In cambio la prima ministra prometterà al parlamento un nuovo voto su altre opzioni per la Brexit, se un nuovo accordo con l'Unione europea non sia pronto alla fine di febbraio.
Il precedente accordo, raggiunto dopo lunghi negoziati, è stato bocciato a Westminster, e se non verrà sostituito, l'unica opzione sarà un'uscita del Regno Unito dalla Ue senza accordi.

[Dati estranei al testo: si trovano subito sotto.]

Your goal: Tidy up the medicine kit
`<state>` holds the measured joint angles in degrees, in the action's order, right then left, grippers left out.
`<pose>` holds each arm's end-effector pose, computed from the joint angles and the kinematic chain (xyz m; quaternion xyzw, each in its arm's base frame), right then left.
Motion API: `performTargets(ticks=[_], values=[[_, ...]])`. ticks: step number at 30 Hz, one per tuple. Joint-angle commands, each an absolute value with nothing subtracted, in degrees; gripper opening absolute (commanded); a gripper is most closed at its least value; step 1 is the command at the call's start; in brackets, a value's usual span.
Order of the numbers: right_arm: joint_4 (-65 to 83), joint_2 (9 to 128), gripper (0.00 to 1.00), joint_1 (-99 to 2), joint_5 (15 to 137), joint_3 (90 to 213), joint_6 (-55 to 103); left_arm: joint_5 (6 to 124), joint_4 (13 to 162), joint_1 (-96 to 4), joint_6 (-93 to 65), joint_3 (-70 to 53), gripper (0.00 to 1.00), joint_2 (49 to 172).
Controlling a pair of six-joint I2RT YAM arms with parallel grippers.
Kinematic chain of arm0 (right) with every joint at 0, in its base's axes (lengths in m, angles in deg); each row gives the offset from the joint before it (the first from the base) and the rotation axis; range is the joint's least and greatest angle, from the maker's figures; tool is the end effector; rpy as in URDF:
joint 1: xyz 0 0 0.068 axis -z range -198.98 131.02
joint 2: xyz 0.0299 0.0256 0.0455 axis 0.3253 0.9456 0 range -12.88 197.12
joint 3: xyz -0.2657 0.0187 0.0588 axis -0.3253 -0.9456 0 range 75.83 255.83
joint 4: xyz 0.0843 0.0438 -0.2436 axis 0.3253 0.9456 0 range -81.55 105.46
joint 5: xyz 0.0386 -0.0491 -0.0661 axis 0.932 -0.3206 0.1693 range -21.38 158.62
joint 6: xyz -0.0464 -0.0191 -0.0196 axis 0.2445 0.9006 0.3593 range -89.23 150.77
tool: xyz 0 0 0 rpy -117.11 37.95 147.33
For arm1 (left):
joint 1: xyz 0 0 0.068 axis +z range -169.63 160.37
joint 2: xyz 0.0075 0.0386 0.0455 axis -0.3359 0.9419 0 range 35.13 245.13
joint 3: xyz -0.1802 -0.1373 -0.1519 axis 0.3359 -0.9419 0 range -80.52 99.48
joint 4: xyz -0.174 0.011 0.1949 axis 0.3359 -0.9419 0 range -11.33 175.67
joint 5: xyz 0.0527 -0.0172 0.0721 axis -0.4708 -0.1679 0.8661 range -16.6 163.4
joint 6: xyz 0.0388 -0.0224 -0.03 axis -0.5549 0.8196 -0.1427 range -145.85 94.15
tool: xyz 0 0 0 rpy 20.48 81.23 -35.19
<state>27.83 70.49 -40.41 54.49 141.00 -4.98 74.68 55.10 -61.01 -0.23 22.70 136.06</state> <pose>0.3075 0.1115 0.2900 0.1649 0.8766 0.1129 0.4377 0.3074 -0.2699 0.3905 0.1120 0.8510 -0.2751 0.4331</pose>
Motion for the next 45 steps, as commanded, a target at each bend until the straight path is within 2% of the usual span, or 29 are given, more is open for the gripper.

Lo scorso mese, il parlamento ha chiesto che il backstop - una clausola di salvaguardia volta ad evitare il ritorno di un confine rigido tra l'Irlanda del Nord e la Repubblica di Irlanda - sia sostituto da altro. May sta tentando di convincere l'Ue ad accettare un nuovo meccanismo, ma Bruxelles (e Dublino) ha finora respinto nuove trattative.
Se non ci saranno nuove intese, com'è probabile, entro mercoledì prossimo, la premier si rivolgerà al parlamento chiedendo più tempo per negoziare.